Bruno Senna

People know the surname which, he says, puts pressure on him to achieve. But, as he told us with a shrug of the shoulders in characteristic Uncle Ayrton fashion when we caught up with him briefly at the Goodwood motor racing circuit, that’s life.

He was there for the launch of Jaguar’s F-type Project 7 car, prior to driving the D-type it’s based on up the Hill at the Goodwood Festival of Speed the following weekend. But the big target on his horizon is the new Formula E racing championship for electric cars. The season begins this September in China and concludes in London’s Battersea Park in June 2015. Senna is one of two drivers racing for the Mahindra team (the other is Indian driver Karun Chandhok)

Driving: Formula E – it sounds like baby milk

Bruno Senna: It’s really cool. It’s the future of motor racing. Everyone likes the noise of the current F1 cars but we’ve got to save the planet as well.

Driving: Ah yes, you can’t hear them can you? A bit like the current hybrid F1 cars…

BS: Believe me: when you have all 20 cars together, they are loud. Really, they are noisy and we drivers need them to be so we can make our gearchanges. Saying that, we’ll have a bleep in our ear to signal upchanges. Spectators will get used to the different sound of the cars.

Driving: But not hardcore fans of F1?

BS: The series won’t steal fans from F1. It’s a very different form of racing. Instead, it will create a new fan base for whom battery-powered technology is something they are familiar with from their mobile phones and so on.

Driving: So what will the organisers think of you drooling over this example of petrol-powered profligacy, the Jaguar F-type Project 7?

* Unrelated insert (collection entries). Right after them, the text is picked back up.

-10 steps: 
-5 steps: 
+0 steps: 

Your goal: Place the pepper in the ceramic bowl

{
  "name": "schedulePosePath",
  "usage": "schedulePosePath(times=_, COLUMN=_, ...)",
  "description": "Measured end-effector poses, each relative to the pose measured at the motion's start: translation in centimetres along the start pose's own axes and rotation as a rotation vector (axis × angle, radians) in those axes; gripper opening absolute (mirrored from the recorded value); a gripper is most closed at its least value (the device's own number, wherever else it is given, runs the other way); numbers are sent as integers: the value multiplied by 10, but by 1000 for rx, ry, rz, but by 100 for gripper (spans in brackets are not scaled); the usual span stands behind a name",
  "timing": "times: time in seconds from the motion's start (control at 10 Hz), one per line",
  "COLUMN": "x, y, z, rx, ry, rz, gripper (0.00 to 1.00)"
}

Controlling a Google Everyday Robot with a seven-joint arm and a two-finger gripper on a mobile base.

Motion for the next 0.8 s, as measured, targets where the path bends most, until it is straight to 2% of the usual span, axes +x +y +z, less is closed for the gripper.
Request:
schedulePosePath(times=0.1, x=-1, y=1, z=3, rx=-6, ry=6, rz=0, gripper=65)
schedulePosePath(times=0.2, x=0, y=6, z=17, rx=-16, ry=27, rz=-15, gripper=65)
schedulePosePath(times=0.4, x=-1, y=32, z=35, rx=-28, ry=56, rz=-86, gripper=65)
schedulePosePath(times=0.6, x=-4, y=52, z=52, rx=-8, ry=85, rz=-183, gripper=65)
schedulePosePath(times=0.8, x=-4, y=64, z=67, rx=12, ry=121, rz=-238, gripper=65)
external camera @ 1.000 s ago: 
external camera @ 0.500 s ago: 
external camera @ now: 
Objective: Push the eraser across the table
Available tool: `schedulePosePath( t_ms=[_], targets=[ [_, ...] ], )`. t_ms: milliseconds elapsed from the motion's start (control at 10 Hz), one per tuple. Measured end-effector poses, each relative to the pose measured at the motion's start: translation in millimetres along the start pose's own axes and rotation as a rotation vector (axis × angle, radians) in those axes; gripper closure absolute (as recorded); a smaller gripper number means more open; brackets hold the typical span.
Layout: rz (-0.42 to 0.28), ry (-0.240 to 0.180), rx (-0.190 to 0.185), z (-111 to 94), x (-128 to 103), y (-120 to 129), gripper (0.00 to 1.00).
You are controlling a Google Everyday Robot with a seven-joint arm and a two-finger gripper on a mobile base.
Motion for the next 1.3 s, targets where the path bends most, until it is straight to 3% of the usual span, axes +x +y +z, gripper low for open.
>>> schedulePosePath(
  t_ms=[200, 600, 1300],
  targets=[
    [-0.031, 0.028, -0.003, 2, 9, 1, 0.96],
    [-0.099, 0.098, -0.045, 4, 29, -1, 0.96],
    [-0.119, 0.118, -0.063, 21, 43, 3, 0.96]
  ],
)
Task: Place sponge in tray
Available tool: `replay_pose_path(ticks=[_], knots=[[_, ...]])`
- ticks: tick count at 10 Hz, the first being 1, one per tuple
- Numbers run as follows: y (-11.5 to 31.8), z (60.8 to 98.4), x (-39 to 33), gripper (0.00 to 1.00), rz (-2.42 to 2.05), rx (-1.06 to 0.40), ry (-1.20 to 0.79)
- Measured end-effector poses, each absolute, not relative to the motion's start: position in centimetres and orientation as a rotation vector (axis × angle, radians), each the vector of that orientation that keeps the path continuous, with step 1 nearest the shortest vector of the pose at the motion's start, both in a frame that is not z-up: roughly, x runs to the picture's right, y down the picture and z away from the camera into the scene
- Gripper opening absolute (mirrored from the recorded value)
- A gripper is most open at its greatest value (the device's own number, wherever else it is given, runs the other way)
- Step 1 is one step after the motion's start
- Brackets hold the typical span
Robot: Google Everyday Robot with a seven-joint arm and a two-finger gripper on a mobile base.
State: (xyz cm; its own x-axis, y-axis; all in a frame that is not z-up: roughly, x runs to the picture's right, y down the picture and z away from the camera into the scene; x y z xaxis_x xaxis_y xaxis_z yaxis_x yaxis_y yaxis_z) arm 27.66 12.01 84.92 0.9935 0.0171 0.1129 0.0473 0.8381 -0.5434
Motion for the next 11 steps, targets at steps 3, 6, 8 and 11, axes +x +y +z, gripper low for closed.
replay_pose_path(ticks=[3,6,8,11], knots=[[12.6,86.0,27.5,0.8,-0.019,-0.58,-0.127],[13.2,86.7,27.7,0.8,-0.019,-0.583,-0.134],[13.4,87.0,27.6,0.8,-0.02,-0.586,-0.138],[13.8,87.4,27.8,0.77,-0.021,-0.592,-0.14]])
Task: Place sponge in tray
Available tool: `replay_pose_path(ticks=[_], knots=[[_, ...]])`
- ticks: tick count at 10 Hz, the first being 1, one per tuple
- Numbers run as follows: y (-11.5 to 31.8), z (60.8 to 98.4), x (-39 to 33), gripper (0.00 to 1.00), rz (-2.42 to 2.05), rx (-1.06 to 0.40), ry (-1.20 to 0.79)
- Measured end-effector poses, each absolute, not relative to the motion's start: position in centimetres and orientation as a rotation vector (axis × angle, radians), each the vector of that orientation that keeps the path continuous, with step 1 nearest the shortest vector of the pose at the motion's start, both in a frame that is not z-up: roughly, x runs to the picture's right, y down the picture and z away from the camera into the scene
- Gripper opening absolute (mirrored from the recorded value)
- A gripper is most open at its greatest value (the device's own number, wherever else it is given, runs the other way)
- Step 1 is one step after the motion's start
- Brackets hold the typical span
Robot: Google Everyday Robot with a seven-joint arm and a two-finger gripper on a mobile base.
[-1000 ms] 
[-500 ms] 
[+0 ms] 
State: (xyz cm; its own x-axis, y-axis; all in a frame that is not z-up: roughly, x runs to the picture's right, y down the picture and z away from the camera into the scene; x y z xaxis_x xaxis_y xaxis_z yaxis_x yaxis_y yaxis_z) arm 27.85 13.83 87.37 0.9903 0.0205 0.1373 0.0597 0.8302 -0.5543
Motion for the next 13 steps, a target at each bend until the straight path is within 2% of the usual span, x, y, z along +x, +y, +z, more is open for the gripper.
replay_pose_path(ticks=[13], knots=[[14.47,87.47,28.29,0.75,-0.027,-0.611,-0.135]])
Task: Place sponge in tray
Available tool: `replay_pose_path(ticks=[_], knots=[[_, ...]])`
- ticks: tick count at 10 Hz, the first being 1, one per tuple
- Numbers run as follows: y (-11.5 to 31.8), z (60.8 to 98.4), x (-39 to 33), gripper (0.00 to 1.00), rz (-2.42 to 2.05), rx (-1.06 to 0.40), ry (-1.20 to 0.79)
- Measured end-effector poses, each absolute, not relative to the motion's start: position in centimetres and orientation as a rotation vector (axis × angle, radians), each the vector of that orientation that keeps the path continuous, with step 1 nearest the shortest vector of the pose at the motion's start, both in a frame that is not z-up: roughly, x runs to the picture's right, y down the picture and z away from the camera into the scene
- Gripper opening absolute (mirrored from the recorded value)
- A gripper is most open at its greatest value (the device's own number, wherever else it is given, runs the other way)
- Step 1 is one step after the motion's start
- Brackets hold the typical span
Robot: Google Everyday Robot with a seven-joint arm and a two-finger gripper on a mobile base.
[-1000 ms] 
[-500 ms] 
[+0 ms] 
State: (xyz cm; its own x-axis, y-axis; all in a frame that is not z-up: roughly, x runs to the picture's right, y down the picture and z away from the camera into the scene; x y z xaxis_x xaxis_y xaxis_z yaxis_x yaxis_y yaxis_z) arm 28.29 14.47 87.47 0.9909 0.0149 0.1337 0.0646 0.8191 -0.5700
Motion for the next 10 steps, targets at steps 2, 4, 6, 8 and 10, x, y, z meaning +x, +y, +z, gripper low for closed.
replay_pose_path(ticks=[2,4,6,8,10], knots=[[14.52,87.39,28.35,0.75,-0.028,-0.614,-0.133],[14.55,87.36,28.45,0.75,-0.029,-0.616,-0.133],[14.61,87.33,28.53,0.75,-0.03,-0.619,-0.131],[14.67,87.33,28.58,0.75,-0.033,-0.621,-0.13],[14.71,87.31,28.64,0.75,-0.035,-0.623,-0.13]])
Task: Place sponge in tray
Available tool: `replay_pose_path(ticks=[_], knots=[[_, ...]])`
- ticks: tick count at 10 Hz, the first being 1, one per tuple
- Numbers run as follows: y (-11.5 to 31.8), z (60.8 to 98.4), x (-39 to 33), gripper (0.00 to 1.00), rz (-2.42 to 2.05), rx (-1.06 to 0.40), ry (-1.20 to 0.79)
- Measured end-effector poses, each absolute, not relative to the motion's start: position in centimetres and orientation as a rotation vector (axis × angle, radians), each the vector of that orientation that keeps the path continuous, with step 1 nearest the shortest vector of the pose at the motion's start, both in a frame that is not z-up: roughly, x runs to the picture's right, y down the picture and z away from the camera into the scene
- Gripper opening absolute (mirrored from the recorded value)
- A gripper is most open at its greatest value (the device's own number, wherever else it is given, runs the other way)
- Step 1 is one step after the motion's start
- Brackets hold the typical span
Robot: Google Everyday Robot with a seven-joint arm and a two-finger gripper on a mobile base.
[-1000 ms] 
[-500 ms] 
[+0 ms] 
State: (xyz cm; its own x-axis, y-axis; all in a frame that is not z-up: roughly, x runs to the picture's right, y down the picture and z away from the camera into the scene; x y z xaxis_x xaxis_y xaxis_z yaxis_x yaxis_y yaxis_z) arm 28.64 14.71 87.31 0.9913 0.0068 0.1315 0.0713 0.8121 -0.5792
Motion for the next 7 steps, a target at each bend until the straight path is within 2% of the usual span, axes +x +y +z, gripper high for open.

BS: Jaguar has a fabulous racing pedigree: C-type, D-type, those Silk Cut Jaguars… It makes any racing driver feel like they want to be a part of the company, and right now it is producing some great cars. I’ve been doing some activities with Jaguar, most recently the Mille Miglia with the D-type in its 60th year. I’m  driving one up the Hill at Goodwood. They say, if I’m good, they’ll let me drive a Project 7. I can’t wait to get my hands on one.

Driving: Like your Uncle Ayrton might have done, perhaps?

BS: You know, it has never been easy being related to Ayrton. Fortunately, the family connection [his mother, Viviane, was the racing driver’s elder sister] did attract commercial sponsors to help me with my career.

Driving: But F1 is not just about the money, is it? It’s about results, too.

BS: For sure but I had good and consistent results before F1 but even then, it was almost impossible to get a test drive. The standard was too high and I started quite late.

Driving: And you had that Uncle Senna thing to deal with, too?

BS: The benchmark that people judged me against was different from everybody else. It put pressure on me and made me learn the hard way how difficult motor racing can be. But it made me grow up as well. Like all of life, you just have to deal with these things, for better and for worse.